Moldovan economist and politician (born 1955)

Valeriu Chițan is a Moldovan economist and technocrat with a long career in public service. He started out as an economist at the district level, gaining hands-on experience with local public finances, and steadily rose to senior leadership roles in the field of public finance. From 1994 to 1998, he served as Minister of Finance of the Republic of Moldova, coordinating country’s fiscal and budget policies during a challenging period of transition from a centrally planned system to a market-based economy.

== Education ==
Source:
- Technical University of the Republic of Moldova, Faculty of Economics, Department of Finance and Credit (1976);
- Master of Business Administration (MBA), School of Management, Bled, Slovenia (2002).
- State University of Economics and Finance, Sankt-Petersburg (1980)
- Joint Vienna Institute IMF (1992-1996).

== Professional career ==
Source:

V. Chitan began his professional career in 1976 as an economist at the Dondușeni District Financial Authority. He was later promoted to Head of the Revenue Inspection and subsequently to Head of the Budget Inspection within the same institution. Between 1984 and 1987, he served as Head of the Dondușeni District Financial Authority and was also a member of the district Executive Committee.
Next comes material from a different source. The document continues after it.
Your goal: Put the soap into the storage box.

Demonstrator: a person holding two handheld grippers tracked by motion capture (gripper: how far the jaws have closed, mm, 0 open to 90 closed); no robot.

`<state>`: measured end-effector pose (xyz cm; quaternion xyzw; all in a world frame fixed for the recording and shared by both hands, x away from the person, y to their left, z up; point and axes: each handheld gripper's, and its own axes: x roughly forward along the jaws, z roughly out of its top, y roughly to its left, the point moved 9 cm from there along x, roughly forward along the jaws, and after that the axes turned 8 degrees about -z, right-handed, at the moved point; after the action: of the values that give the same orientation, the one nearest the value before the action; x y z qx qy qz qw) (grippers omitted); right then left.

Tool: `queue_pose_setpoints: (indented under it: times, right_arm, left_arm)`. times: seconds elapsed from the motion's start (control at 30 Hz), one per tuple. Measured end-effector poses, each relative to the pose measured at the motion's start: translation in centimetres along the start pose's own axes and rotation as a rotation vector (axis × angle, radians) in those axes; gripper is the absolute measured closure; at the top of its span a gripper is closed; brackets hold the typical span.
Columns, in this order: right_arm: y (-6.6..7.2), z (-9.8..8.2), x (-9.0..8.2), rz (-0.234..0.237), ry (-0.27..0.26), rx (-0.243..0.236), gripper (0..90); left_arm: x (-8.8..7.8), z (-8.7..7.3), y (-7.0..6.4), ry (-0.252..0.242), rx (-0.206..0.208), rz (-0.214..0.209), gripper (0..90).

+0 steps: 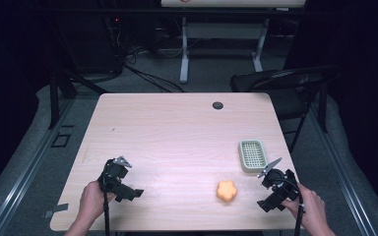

After gaining solid experience at the district level, Valeriu Chițan was appointed to the Ministry of Finance in 1987, marking the beginning of his work at the national level. This period coincided with the start of democratization and economic liberalization, as well as the launch of structural reforms required for the transition to a market economy. Over the years, he held a number of senior positions in the Ministry, including head of territorial finance directorates, head of subsidies and social standards, head of the Budget Department, deputy minister, and first deputy minister in three governments.

As Minister of Finance - a position he held in two governments between 1994 and 1998 - V. Chițan played a key role in building the legal and institutional framework of the fiscal and budgetary system. During this term, legislation on the budget process and public debt was adopted, along with the Tax Code and the National Accounting Standards. The public treasury system was established, the government securities market was created, and the country successfully carried out its first (and only) sovereign transaction on the international capital market.

As President of the Council of Creditors (a position held ex officio as minister), V. Chițan coordinated a large-scale program to restructure and financially stabilize the real sector of the economy. This nationally important effort helped overcome the non-payment crisis and created conditions for attracting investment into industry.

During his ministerial terms, he represented the Government of the Republic of Moldova in several international bodies, including as:

- Member of the National Bank of Moldova Administrative Board (1992-1994);
- Deputy Governor of the IMF Board of Governors on behalf of the Republic of Moldova (1992-1994);
- Governor of the World Bank Board of Governors on behalf of the Republic of Moldova (1994-1998)

Between 1998 and 2003, as President of the Association of Banks of Moldova, he led legislative and regulatory initiatives aimed at strengthening the banking sector.

While serving at the Court of Accounts from 2011 to 2016, V. Chițan contributed to identifying institutional weaknesses and ongoing risks in the public sector and helped develop solutions to address them. He is also a co-author of Law No. 260/2017 on the organization and functioning of the Court of Accounts of the Republic of Moldova.

As President of the National Commission for Financial Markets (NCFM) from 2017 to 2021, he promoted the modernization of the non-banking financial market, introducing—for the first time—prudential supervision tools in the insurance and microcredit sectors. Under his leadership, the NCFM strengthened its management, autonomy, and financial sustainability.

== Decorations ==
For his professional achievements, V. Chițan was awarded the Order of Labor, the Order of Honor, and the Order of the Republic.